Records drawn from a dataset
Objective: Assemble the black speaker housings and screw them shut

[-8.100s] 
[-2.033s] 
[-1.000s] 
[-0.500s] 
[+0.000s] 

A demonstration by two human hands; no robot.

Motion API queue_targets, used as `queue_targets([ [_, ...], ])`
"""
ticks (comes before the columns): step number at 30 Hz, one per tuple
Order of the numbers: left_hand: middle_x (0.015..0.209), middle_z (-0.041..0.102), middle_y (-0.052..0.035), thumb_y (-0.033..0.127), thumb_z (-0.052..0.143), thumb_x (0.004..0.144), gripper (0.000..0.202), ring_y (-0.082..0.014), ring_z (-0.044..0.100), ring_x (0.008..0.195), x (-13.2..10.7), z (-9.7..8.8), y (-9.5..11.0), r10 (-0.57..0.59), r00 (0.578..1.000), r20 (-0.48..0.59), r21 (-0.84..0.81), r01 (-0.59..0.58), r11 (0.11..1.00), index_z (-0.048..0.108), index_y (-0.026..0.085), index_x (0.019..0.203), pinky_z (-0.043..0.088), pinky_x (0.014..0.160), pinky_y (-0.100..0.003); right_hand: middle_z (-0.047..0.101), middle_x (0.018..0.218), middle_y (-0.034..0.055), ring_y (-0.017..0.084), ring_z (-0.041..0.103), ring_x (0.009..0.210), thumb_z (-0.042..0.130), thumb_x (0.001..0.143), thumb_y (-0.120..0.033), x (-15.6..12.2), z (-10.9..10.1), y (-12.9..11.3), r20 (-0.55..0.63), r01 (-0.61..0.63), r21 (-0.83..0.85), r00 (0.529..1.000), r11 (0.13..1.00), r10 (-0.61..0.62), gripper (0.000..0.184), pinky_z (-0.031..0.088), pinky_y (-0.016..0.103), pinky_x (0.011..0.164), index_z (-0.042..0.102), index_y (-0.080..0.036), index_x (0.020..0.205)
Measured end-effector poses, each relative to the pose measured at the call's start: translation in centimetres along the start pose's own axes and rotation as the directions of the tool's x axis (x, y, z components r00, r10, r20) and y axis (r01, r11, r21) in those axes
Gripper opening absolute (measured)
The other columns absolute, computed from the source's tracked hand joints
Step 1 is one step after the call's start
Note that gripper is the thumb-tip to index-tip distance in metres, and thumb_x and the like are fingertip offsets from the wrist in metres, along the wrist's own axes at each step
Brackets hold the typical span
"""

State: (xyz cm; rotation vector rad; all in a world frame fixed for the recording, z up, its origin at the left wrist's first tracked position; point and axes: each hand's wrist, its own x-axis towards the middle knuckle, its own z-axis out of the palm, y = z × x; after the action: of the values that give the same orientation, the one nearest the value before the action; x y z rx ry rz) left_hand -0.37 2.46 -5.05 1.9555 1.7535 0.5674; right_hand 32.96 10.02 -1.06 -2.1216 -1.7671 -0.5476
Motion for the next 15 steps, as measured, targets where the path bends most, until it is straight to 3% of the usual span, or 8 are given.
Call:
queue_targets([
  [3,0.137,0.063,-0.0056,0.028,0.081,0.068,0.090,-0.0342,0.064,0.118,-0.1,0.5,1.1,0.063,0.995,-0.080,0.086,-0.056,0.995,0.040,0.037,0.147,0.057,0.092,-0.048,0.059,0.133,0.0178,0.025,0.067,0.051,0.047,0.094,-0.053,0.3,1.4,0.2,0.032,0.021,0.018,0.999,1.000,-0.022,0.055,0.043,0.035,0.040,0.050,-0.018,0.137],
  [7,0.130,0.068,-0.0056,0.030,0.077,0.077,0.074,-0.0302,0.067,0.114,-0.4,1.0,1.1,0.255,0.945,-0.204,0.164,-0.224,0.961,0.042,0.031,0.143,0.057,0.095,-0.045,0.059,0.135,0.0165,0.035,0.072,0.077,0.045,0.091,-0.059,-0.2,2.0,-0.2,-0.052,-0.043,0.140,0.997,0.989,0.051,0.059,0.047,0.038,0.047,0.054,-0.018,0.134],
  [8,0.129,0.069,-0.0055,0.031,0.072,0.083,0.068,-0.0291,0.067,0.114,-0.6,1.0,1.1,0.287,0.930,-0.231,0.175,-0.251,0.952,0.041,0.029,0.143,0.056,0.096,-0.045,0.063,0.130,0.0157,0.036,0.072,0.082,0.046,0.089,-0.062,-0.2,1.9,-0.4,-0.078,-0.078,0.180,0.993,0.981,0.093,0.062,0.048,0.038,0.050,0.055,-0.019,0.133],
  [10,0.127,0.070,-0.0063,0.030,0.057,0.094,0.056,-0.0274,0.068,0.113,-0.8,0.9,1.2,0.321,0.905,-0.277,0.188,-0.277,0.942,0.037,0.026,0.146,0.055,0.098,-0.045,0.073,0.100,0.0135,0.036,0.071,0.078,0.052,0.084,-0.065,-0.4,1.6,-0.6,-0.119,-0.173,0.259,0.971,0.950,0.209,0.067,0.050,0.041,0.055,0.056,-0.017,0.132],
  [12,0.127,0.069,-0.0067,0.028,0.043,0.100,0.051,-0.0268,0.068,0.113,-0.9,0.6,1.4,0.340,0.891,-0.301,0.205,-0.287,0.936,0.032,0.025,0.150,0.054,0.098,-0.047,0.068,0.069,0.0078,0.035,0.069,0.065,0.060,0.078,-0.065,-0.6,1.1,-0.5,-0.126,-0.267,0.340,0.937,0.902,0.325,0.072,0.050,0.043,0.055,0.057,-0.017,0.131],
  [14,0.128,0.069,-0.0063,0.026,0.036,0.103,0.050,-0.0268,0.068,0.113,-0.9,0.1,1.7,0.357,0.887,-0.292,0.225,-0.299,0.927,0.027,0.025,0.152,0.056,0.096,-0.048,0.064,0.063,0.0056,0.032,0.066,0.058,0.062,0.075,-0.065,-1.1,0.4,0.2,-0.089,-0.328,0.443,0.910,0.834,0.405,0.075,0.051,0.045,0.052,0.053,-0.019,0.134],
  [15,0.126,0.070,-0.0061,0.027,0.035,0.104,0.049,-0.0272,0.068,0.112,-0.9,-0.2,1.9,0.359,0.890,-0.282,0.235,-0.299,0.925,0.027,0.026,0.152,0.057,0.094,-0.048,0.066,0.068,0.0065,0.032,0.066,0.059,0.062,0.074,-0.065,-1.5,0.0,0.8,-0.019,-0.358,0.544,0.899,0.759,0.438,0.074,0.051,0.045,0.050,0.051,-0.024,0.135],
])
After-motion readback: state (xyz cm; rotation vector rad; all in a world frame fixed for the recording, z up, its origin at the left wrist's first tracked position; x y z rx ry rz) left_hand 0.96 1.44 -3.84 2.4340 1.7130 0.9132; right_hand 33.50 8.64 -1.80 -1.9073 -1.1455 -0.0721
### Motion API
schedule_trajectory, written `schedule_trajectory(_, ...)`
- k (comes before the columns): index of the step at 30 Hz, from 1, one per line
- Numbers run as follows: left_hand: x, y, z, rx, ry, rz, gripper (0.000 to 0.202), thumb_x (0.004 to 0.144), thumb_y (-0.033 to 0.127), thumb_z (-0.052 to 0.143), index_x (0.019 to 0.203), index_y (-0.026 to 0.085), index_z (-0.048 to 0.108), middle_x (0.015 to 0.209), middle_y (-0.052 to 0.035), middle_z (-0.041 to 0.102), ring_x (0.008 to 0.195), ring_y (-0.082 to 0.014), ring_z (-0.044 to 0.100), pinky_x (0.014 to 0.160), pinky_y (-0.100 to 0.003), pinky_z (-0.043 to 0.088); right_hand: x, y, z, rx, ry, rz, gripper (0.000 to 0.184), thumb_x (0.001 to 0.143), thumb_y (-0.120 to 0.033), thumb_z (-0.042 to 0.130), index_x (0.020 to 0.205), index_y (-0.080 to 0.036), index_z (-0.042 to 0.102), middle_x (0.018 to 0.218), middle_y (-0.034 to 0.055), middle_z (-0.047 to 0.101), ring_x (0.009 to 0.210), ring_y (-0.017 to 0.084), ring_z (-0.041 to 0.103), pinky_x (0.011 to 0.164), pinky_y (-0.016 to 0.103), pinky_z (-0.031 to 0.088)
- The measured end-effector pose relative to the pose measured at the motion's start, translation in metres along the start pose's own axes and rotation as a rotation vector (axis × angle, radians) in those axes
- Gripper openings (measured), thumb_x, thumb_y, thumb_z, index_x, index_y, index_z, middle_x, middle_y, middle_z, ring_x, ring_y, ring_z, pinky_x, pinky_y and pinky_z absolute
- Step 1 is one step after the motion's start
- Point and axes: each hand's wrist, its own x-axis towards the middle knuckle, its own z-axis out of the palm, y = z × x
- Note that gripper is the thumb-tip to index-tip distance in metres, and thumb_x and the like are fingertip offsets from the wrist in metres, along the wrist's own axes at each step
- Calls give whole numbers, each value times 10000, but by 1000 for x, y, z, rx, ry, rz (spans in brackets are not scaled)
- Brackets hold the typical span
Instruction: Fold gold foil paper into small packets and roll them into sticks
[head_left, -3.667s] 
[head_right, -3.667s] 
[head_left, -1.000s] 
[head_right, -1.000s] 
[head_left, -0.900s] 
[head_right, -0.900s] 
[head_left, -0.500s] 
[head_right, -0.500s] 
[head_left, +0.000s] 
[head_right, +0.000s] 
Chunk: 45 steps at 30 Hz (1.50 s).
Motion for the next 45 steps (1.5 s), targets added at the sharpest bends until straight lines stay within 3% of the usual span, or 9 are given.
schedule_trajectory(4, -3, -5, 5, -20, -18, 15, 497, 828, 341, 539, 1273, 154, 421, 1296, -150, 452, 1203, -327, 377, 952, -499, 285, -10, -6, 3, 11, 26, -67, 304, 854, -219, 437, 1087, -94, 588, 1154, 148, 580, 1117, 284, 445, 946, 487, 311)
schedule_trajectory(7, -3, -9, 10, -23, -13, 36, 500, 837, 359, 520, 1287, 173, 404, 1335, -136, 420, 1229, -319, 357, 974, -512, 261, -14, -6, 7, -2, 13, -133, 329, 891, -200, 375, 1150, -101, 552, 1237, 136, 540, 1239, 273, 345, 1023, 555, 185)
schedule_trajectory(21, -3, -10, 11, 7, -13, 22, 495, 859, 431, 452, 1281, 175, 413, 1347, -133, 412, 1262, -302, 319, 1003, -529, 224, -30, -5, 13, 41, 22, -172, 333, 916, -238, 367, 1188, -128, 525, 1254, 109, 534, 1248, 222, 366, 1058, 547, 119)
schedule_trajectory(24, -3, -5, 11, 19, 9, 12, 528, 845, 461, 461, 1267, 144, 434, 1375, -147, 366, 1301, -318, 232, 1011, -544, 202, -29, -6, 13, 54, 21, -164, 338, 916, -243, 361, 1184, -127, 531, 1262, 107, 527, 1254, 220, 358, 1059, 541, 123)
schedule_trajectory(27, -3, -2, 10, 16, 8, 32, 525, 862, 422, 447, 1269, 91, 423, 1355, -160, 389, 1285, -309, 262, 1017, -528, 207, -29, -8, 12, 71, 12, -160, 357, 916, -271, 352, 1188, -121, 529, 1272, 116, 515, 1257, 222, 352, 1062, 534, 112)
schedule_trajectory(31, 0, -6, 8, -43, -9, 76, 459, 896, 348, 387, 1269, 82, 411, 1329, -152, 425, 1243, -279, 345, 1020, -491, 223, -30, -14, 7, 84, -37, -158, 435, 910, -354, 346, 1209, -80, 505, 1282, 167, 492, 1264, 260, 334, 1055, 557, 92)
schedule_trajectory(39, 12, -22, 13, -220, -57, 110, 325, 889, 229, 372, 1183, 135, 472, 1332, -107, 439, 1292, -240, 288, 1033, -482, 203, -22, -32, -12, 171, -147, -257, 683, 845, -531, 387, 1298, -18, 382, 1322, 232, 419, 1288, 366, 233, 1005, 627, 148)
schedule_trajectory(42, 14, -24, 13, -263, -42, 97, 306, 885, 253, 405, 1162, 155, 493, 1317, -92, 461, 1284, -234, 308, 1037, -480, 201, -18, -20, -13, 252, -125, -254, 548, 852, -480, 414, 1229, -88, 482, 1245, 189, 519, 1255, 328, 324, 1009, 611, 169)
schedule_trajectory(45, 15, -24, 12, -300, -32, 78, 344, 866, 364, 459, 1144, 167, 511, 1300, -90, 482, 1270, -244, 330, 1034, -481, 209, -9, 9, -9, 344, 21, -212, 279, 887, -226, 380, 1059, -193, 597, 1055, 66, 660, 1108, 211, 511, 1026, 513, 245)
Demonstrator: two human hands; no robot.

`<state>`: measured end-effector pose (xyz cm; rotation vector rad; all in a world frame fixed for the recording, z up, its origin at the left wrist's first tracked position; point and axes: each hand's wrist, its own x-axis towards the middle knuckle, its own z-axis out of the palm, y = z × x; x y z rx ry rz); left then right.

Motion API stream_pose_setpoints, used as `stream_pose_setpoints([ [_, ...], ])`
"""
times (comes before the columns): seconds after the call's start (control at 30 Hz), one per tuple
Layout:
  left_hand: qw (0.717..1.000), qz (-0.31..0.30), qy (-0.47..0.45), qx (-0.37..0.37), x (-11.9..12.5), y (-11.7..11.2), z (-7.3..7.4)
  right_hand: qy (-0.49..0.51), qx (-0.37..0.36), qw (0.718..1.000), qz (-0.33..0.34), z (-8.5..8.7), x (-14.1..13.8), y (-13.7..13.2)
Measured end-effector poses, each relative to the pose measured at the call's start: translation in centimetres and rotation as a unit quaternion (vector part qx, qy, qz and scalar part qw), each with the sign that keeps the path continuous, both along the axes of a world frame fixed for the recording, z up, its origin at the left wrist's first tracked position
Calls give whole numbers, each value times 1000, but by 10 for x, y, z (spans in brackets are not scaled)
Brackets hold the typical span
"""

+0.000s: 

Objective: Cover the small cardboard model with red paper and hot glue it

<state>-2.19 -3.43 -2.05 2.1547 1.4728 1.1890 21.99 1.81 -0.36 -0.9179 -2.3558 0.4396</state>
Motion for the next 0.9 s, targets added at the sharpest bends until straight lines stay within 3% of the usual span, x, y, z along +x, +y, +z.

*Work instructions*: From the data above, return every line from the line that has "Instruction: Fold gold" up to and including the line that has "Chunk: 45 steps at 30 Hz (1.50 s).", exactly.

*Answer section*:
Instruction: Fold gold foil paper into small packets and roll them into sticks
[head_left, -3.667s] 
[head_right, -3.667s] 
[head_left, -1.000s] 
[head_right, -1.000s] 
[head_left, -0.900s] 
[head_right, -0.900s] 
[head_left, -0.500s] 
[head_right, -0.500s] 
[head_left, +0.000s] 
[head_right, +0.000s] 
Chunk: 45 steps at 30 Hz (1.50 s).

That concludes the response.